Jayden DeLeon

Personal information
- Born: 26 December 2007 (age 18) Elkridge, Maryland

Sport
- Country: United States
- Sport: Athletics
- Event: Sprint

Achievements and titles
- Personal bests: Outdoor; 200 m: 20.68 (Eugene 2026); 400 m: 44.47 (Eugene 2026); Indoor; 200 m: 20.77i (Virginia Beach 2026); 300 m: 32.75i (New York City 2026); 400 m: 45.38i (Boston 2026);

Medal record
Men's athletics
Representing the United States
World U20 Championships
| Gold medal – first place | 2026 Eugene | 400m |
| Gold medal – first place | 2026 Eugene | 4 × 400 m relay |

= Jayden DeLeon =

American sprinter (born 2007)

Jayden DeLeon (born 26 December 2007) is an American track and field sprinter who specializes in the 400 meters.

==Early life==
He attended Oakland Mills High School in Columbia, Maryland, where he competed in track and field. He committed to attend LSU. He trains with The House Running Club based in Washington, D.C.

==Career==
In 2025, DeLeon attended New Balance Nationals Outdoor to run the 200 meters and the 400 meters. He ran a then PR of 21.03 seconds and 46.33 seconds respectively in the events.

In January 2026, as a senior in high school, he ran the 300 meters in New York for the Puma New York International Showcase, winning the event by running 32.75 seconds. He also ran 6.93 seconds in the 60 meters, placing third. In March, he competed in the New Balance Indoor Nationals in the 400 meters, placing second behind Quincy Wilson with a time of 45.38 seconds. The result was a photo finish, with DeLeon finishing 0.009 seconds behind Wilson. In the same meet, he ran 20.77 seconds in the 200 meters.

On 19 June 2026, DeLeon competed in the 400 meters at the USATF U20 Outdoor Championships held in Eugene, Oregon and competed in the 200 meters at the Nike Outdoor Nationals, which were adjacent to each other. This time, he beat Wilson with a PB of 44.52 seconds, qualifying for the World Athletics U20 Championships on the U.S. team. This made DeLeon the second fastest 400m high schooler in the US ever after Wilson. Two days later, DeLeon won the 200m at Nike Outdoor Nationals with a time of 20.68.
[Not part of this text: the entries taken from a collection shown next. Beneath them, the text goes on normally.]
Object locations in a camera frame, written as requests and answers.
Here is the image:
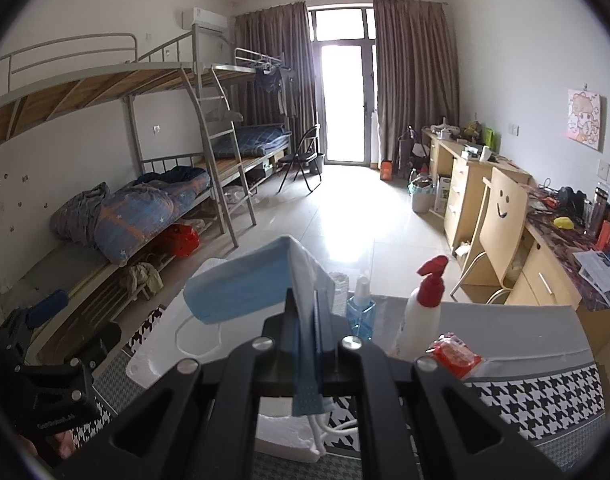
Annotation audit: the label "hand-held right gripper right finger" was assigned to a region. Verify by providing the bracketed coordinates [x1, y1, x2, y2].
[314, 290, 576, 480]

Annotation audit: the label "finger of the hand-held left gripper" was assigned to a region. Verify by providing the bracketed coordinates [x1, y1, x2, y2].
[0, 289, 70, 351]
[27, 322, 123, 376]

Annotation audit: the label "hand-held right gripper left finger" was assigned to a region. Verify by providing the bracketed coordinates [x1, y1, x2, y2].
[52, 287, 302, 480]

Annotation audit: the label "white foam box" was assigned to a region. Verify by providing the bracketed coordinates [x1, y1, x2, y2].
[125, 258, 356, 465]

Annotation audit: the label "blue face mask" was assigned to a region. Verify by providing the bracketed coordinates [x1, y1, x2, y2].
[175, 235, 358, 458]

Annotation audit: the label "person's left hand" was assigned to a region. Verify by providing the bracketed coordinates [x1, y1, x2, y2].
[17, 430, 74, 462]

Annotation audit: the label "blue liquid pump bottle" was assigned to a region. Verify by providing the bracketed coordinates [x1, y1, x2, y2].
[346, 275, 376, 341]

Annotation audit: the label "beige crumpled cloth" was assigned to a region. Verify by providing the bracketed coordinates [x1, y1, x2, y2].
[120, 262, 163, 301]

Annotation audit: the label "white spray bottle red nozzle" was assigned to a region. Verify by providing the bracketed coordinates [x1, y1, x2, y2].
[392, 255, 450, 361]

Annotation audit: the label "blue orange star blanket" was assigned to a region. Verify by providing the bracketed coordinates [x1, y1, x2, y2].
[50, 182, 176, 266]

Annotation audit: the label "red snack packet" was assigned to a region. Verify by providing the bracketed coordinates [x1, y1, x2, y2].
[425, 332, 484, 381]

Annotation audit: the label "red plastic bag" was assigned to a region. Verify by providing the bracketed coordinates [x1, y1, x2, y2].
[160, 225, 200, 258]

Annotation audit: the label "white bucket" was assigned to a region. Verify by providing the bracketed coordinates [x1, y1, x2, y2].
[410, 175, 436, 214]

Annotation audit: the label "black folding chair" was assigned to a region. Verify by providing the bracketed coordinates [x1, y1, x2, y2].
[277, 124, 323, 195]

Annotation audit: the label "grey metal ladder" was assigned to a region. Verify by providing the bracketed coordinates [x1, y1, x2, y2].
[182, 67, 258, 248]

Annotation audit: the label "white carton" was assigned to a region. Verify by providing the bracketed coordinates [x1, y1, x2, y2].
[435, 175, 453, 216]

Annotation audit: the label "dark blue quilt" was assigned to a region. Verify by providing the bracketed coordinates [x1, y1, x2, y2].
[135, 166, 210, 196]

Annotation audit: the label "blue plaid mattress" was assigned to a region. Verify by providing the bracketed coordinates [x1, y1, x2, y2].
[232, 122, 293, 158]

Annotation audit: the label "dark bag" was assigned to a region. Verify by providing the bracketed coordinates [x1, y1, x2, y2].
[397, 127, 430, 181]

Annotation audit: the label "light wooden desk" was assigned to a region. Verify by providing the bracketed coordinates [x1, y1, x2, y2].
[422, 127, 533, 251]

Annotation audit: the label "wooden smiley face chair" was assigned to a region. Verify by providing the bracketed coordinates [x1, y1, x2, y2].
[452, 167, 530, 303]

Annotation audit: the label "houndstooth tablecloth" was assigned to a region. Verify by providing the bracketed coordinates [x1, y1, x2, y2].
[92, 295, 610, 480]

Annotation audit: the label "wooden desk with dark cover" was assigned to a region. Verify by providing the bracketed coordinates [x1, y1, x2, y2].
[505, 200, 610, 316]

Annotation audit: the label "grey hanging cloth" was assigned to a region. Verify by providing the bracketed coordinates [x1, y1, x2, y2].
[205, 105, 243, 123]

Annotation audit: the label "grey metal bunk bed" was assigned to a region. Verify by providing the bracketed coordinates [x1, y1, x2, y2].
[210, 47, 293, 193]
[0, 34, 258, 341]

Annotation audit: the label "glass balcony door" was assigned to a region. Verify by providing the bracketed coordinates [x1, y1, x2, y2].
[307, 6, 378, 166]

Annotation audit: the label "dark hanging clothes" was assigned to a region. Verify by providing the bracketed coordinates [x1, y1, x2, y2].
[255, 67, 283, 93]

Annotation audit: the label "brown curtain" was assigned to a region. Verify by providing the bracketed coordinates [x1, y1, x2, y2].
[234, 1, 322, 161]
[374, 0, 460, 168]

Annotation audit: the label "black headphones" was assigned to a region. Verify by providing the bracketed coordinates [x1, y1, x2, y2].
[557, 186, 586, 221]

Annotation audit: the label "printed paper booklet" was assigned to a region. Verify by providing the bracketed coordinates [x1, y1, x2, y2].
[572, 250, 610, 308]

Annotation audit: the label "dark tall tumbler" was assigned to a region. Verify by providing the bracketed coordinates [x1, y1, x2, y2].
[587, 182, 610, 238]

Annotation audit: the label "white air conditioner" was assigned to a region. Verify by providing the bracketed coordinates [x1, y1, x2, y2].
[181, 7, 229, 31]

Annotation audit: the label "pink wall poster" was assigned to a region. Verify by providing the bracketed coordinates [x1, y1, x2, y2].
[565, 89, 608, 152]

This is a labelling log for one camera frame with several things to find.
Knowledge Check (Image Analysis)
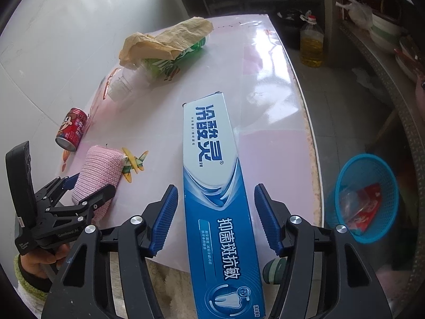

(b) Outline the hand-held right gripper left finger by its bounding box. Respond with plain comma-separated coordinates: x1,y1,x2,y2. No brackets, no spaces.
40,184,179,319

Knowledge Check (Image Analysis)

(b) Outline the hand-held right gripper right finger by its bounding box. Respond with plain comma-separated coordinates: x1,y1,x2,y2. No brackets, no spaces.
254,183,394,319

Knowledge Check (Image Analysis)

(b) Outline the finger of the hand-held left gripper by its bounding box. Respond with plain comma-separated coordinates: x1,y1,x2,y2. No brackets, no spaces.
41,183,117,228
33,172,81,208

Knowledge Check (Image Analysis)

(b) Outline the pink knit sponge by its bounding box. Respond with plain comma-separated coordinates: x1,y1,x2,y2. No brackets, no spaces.
71,144,128,220

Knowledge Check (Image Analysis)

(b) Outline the red drink can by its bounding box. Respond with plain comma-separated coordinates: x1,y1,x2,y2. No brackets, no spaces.
55,107,88,152

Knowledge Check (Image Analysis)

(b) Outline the blue white toothpaste box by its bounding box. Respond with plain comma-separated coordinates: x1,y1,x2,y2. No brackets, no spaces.
182,90,268,319

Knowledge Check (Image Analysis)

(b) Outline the clear plastic container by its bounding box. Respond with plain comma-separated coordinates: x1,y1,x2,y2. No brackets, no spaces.
339,186,366,220

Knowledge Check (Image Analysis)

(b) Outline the red snack bag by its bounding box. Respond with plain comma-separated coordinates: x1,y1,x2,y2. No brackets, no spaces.
345,183,382,231

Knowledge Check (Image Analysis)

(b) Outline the blue plastic basket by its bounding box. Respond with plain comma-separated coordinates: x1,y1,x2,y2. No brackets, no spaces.
325,154,399,245

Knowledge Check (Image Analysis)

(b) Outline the person's left forearm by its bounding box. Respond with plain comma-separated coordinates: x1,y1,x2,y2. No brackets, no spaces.
13,254,54,303

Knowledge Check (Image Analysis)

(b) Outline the person's left hand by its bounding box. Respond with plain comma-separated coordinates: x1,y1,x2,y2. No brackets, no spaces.
18,243,70,280

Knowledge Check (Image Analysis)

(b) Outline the clear bag with red print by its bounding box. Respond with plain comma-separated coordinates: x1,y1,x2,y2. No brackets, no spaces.
89,67,122,127

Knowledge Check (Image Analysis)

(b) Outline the pink printed table cover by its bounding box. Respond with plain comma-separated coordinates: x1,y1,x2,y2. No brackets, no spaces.
61,14,319,273

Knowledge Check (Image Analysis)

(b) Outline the green plastic bottle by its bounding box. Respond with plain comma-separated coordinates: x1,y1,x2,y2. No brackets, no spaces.
108,36,207,102

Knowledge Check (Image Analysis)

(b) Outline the crumpled pale yellow paper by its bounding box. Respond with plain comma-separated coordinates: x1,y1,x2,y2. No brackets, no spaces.
119,32,173,66

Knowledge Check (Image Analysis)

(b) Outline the cooking oil bottle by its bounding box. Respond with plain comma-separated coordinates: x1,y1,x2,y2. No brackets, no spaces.
300,11,325,69

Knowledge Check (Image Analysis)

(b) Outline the grey concrete counter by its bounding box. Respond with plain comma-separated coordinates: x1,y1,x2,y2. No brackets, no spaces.
166,0,425,306

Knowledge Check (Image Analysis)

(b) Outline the dark container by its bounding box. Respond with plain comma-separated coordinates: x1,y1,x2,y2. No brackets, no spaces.
277,9,311,49

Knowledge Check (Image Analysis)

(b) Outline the stack of bowls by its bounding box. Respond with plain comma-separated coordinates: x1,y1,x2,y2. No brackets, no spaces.
370,11,406,54

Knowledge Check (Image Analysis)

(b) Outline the white plastic bag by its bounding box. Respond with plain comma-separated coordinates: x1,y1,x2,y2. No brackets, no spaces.
335,0,373,25

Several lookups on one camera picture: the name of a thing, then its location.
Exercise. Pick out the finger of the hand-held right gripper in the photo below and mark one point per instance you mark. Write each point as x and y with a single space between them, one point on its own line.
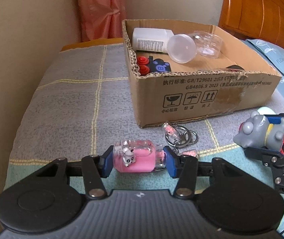
280 121
264 153

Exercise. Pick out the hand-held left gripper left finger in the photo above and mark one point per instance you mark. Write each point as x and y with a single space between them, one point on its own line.
107 163

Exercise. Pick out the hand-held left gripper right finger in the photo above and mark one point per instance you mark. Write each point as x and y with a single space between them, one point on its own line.
171 164

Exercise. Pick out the grey elephant toy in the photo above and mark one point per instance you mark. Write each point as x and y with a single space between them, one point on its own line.
259 134

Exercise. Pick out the black oval case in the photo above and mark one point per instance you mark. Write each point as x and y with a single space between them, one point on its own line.
234 67

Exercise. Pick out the cardboard box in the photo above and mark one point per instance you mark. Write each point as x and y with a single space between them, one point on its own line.
206 97

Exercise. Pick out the black toy with red buttons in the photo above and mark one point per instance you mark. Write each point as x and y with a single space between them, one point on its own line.
156 66

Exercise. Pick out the clear jar with white lid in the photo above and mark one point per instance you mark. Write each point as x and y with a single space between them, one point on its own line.
181 49

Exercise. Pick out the white plastic bottle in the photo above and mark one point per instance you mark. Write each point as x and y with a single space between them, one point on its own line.
149 41

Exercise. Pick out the mint green oval case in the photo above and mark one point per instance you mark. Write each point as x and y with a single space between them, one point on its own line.
265 110

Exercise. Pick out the blue flowered pillow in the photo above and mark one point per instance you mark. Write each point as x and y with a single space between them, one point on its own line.
276 54

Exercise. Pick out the grey green checked blanket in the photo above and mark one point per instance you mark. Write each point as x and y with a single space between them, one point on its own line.
69 104

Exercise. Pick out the wooden bed headboard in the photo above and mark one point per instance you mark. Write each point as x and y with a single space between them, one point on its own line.
264 7

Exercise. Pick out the pink curtain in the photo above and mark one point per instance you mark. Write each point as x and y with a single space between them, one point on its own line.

On the evening of 7 August 2026, DeLeon won the 400 meters at the 2026 World Athletics U20 Championships with a and personal best of 44.47 seconds to win ahead of Wilson and Leendert Koekemoer. Two days later, he ran the anchor leg for the 4 × 400 metres relay to win gold for the USA with a World U20 Lead of 3:01.39, the third fastest time in the age group's history.